WHAT THE TASK REQUIRES >> The answer should contain only the lines from the beginning of the entries through the line that holds "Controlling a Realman", given again exactly, with no pictures.

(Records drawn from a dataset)
[Start of Attachment]
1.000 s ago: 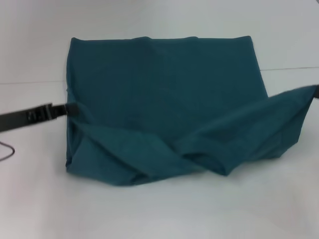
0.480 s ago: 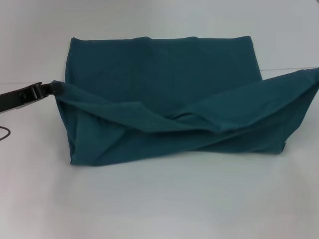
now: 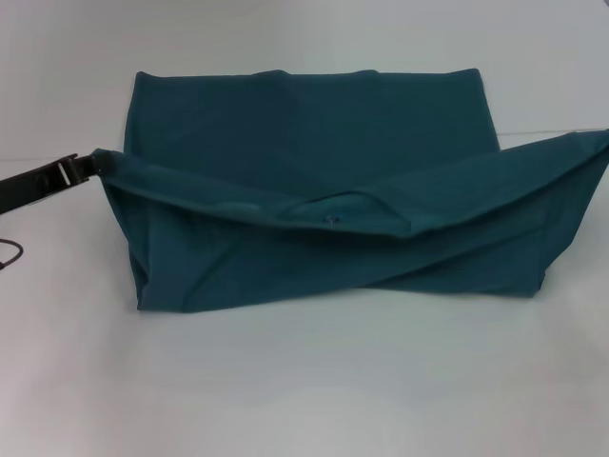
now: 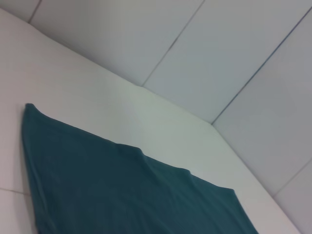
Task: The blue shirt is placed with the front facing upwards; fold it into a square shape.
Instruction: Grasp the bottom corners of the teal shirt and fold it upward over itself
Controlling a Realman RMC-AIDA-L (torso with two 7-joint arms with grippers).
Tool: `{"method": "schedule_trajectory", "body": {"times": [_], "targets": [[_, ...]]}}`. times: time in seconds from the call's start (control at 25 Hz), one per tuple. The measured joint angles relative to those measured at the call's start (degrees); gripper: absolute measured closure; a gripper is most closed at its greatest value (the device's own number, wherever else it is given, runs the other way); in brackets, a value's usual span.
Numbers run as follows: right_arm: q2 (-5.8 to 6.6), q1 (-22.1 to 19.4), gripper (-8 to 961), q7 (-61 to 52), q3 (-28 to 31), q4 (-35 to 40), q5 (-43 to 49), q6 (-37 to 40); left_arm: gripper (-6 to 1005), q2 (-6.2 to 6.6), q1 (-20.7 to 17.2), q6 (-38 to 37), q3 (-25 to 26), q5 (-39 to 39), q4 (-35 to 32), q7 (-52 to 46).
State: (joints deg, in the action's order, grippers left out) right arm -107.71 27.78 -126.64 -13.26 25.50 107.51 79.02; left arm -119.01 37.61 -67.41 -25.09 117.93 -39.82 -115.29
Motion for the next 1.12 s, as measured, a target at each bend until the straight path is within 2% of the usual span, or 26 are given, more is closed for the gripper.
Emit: {"method": "schedule_trajectory", "body": {"times": [0.28, 1.12], "targets": [[-0.49, 1.0, 951, 0.8, -0.3, -1.2, -2.6, -3.3, 963, -0.02, 0.8, 2.4, -0.3, -1.8, 0.7, 3.4], [-1.66, 5.5, 950, 1.9, -0.5, -1.3, -2.7, -12.5, 962, 0.56, 6.9, 13.9, -1.0, -2.2, 6.3, 10.0]]}}
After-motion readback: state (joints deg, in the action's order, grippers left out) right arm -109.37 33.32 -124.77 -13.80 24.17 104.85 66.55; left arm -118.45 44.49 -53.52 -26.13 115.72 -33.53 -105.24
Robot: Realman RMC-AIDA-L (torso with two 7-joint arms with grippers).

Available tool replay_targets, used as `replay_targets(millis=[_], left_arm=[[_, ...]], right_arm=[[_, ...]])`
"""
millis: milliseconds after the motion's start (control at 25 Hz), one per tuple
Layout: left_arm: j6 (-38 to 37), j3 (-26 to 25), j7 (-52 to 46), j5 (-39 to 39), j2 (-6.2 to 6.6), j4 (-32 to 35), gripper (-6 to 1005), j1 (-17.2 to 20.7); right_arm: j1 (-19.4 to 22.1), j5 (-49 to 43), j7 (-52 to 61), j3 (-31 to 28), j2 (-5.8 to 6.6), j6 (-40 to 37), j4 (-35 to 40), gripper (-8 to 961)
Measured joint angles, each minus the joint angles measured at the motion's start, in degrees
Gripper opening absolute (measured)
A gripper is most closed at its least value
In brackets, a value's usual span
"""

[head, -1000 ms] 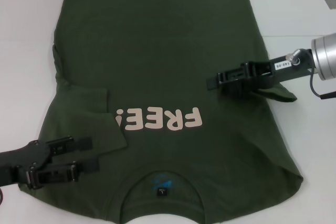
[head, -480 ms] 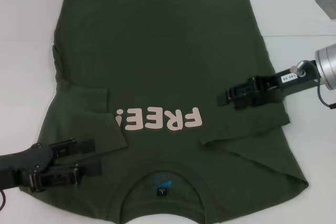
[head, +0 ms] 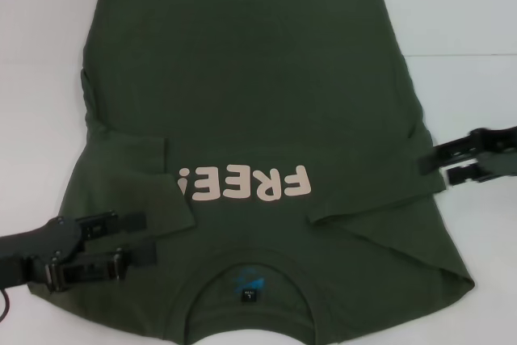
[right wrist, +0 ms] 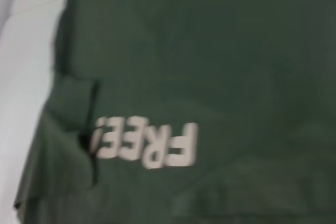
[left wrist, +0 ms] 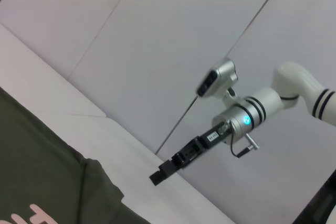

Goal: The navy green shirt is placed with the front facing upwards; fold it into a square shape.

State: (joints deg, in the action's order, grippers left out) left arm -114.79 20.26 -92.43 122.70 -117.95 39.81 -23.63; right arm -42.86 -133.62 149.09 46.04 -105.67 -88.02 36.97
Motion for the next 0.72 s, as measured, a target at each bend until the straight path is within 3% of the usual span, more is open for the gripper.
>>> replay_targets(millis=[200, 280, 480, 720], left_arm=[[1.91, -0.12, -0.24, -0.05, 0.00, -0.02, 888, -0.33], [2.80, -0.04, -0.22, -0.07, 0.00, -0.20, 888, -0.37], [4.91, 0.14, 0.13, 0.04, -0.06, -1.53, 888, -0.49], [5.89, 0.19, 0.15, 0.14, -0.09, -1.54, 889, -0.63]], right_arm=[[1.26, -0.87, 1.78, -2.81, 1.91, 0.51, -0.51, 721], [0.81, -2.76, 2.59, -2.78, 2.11, 1.14, -0.51, 721], [-1.63, -8.86, 3.64, -2.58, 1.75, 4.65, -0.56, 720], [-3.32, -12.04, 2.60, -2.53, 0.21, 9.74, -0.67, 720]])
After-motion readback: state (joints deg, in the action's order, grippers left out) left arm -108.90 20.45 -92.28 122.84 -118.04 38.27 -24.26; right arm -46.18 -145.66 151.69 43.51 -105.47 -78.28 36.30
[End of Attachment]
WRITTEN ANSWER >>
1.000 s ago: 
0.480 s ago: 
now: 
now: 
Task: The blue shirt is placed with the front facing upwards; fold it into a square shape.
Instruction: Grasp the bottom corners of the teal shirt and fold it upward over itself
Controlling a Realman RMC-AIDA-L (torso with two 7-joint arms with grippers).

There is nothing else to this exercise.